The lines below may contain the word "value". Please count those that do and give the number alone.
++++ Data ++++
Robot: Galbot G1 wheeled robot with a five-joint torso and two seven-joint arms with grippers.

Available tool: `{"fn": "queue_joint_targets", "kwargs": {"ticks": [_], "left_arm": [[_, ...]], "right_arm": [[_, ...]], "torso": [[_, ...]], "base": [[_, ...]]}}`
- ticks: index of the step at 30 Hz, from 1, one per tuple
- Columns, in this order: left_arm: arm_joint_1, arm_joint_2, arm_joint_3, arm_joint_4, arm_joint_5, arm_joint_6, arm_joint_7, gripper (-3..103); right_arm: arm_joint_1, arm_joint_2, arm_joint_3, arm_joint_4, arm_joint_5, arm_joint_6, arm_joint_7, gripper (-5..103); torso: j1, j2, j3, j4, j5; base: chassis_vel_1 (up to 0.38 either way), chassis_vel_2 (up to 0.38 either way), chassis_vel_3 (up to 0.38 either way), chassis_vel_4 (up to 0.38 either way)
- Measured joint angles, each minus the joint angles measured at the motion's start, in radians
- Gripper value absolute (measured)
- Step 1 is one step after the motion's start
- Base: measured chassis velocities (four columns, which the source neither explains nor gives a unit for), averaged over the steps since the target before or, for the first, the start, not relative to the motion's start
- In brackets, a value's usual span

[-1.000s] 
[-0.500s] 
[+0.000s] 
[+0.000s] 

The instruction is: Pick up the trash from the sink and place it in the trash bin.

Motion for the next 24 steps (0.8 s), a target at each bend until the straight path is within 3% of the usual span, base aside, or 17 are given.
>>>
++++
◆ **Task answer**
2